The Type 94 75 mm mountain gun had a single-piece gun barrel with a sliding breechblock based on German Krupp and French designs, and a long split-trail carriage with spade plates for stabilizers with a hydro-pneumatic recoil mechanism based on French Schneider designs. The crew was partially protected by a gun shield made of 1/8-inch (3 mm) thick armor plate. It had pintle traverse, and an equalizing arrangement which gave it three-point suspension. Since it was trunnioned at the center of balance, it did not require equilibrators. It could be fired with trails closed or open.

The gun could be broken down into eleven pack loads within three to five minutes for transport by animals or men. The heaviest component weighed 210 pounds (95 kg), and the weapon was intended to be transported by six pack horses, or 18 men (although during the Bougainville campaign of 1943–1945 it was carried by 41 men because of the extremely difficult terrain on Bougainville). In daylight, the gun could be reassembled within 10 minutes and disassembled in from three to five minutes. The tasks also could be performed at night after the parts were rubbed with luminous bark, but took five to 10 minutes longer.
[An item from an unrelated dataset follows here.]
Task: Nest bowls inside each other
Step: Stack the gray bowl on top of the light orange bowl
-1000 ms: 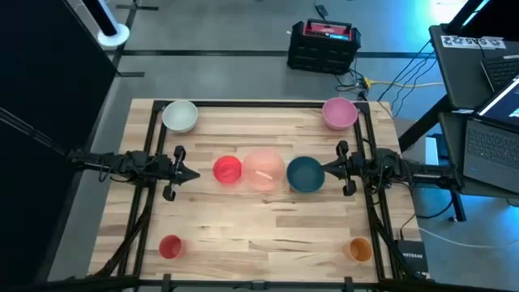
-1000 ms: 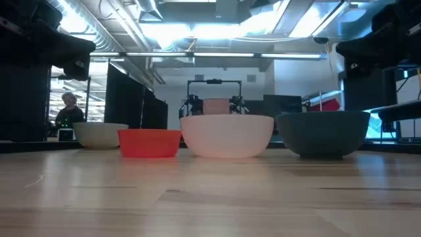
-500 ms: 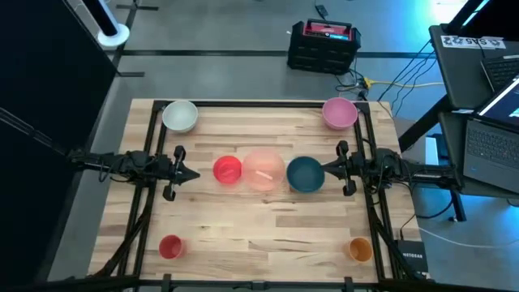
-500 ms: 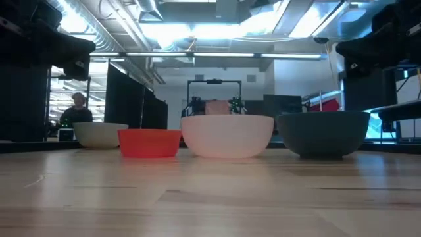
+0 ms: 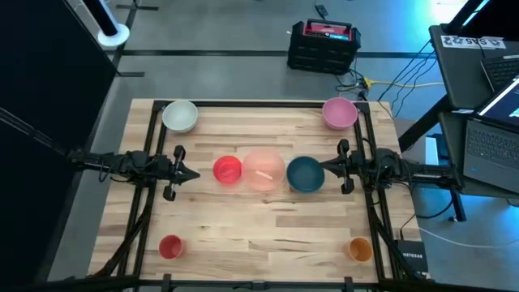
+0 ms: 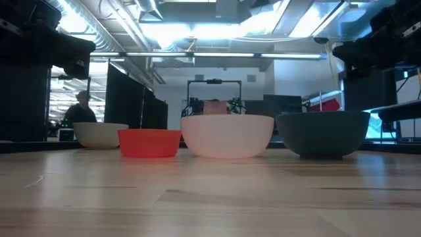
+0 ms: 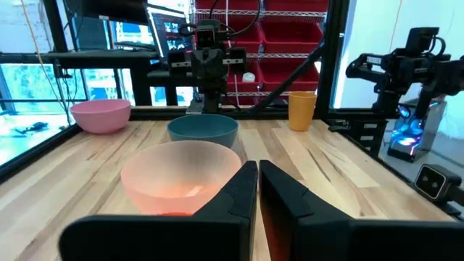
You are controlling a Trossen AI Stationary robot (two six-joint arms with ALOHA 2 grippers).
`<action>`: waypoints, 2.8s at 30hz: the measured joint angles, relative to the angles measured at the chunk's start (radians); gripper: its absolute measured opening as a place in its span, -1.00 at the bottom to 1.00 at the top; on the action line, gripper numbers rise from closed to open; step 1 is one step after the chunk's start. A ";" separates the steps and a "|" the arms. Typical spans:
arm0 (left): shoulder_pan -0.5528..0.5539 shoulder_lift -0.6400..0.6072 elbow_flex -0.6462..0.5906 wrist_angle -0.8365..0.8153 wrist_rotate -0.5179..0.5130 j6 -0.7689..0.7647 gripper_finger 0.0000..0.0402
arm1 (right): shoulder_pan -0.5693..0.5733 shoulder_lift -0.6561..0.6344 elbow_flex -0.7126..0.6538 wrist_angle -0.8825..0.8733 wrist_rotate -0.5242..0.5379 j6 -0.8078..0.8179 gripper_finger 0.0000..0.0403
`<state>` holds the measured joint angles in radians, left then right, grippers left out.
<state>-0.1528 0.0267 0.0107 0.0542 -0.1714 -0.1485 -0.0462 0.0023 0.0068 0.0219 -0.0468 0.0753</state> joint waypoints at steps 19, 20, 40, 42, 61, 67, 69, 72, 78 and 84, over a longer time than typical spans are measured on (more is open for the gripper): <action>0.228 0.166 0.427 -0.489 -0.166 -0.265 -0.98 | 0.000 0.000 0.000 -0.006 0.082 -0.009 -1.00; 0.259 0.212 0.488 -0.575 -0.169 -0.289 -0.94 | 0.000 0.000 0.001 -0.005 0.094 -0.005 -1.00; 0.788 1.267 1.339 -1.330 -0.071 -0.168 -0.01 | 0.000 0.000 0.044 0.025 0.439 0.107 -1.00; 0.832 1.354 1.339 -1.324 -0.066 -0.108 0.00 | 0.000 0.000 0.056 0.008 0.439 0.107 -1.00; 1.010 1.646 1.283 -1.220 0.026 -0.038 -0.03 | 0.000 0.000 0.070 -0.142 0.439 0.220 -1.00; 1.030 1.699 1.252 -1.168 0.037 -0.009 -0.03 | 0.000 0.000 0.070 -0.157 0.439 0.232 -1.00; 1.033 1.708 1.226 -1.138 0.040 -0.004 -0.03 | 0.000 0.000 0.071 -0.160 0.439 0.235 -1.00; 1.039 1.708 1.166 -1.078 0.042 -0.006 -0.03 | 0.000 0.000 0.071 -0.160 0.441 0.235 -1.00; 1.045 1.708 1.085 -1.023 0.042 0.014 -0.31 | 0.000 0.000 0.071 -0.160 0.448 0.235 -1.00; 0.945 1.707 1.219 -1.110 0.043 0.099 -0.71 | 0.000 0.004 0.072 -0.172 0.449 0.249 -1.00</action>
<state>0.7919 1.7338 1.2295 -1.0555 -0.1282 -0.0494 -0.0461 0.0067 0.0787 -0.1502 0.4020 0.3240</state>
The gun fired the same projectiles as other 75 mm pieces and had a cartridge case identical in length with that used in the Type 38 75 mm field gun. This case was longer than that used in the Type 41 mountain gun because the propelling charge used in Model 94 ammunition was less than that used in the ammunition for the Type 38, and firing the Type 38's ammunition from the Type 94 would damage the gun. The Type 38 lacked both a howitzer trajectory and varying charges with which to adjust the trajectory of rounds it fired, and this increased the dead space for the Model 94 when it fired in mountainous terrain. The Type 94's counterrecoil was said to be so slow when the piece was fired at elevations above 30° that, rather than fire above that elevation, the artillery battery displaced forward to maintain a higher rate of fire.

===Ammunition===
- High-explosive
  - M94 6 kg with 0.8 kg of TNT and M88 impact or delay fuses.
  - "A" 6.46 kg with picric acid and dinitro and M3 combination fuse
  - "B" 6.6 kg with 0.66 kg of picric acid and dinitro and M88 impact or delay fuse
  - M90/97 6.18 kg with 0.42 kg of TNT and M88 impact or delay fuse
  - M90 pointed HE 6.35 kg with TNT and M88 impact or delay fuse
- Armor-piercing
  - M95 APHE 6.2 kg with 0.045 kg of picric acid and dinitro M95 small AP base fuse
- Shrapnel
  - M90 shrapnel 7 kg with 0.1 kg of black powder with M5 combination fuse
  - M38 shrapnel 6.83 kg with 0.1 kg of black powder with M3 combination fuse
- Chemical
- Star
  - M90 illumination 5.65 kg with M5 combination fuse
- Incendiary
  - M90 incendiary 6.93 kg with black powder and M5 combination fuse
- Smoke
  - M90 smoke 5.73 kg with 0.1 kg of picric acid and dinitro with M88 impact fuse

==Combat record==
Type 94 75 mm mountain gun was used extensively in Manchukuo during the Pacification of Manchukuo (1931–1942) and in China during the Second Sino-Japanese War (1937–1945). It was also assigned to units in the Southern Expeditionary Army and was sited in defensive positions on islands throughout the Netherlands East Indies and the South Seas Mandate. It was one of the most common weapons encountered by Allied forces in the closing stages of World War II.

Both North Korea′s Korean People's Army and the People's Republic of China′s People's Volunteer Army used Chinese copies of the Type 94 during the Korean War (1950–1953).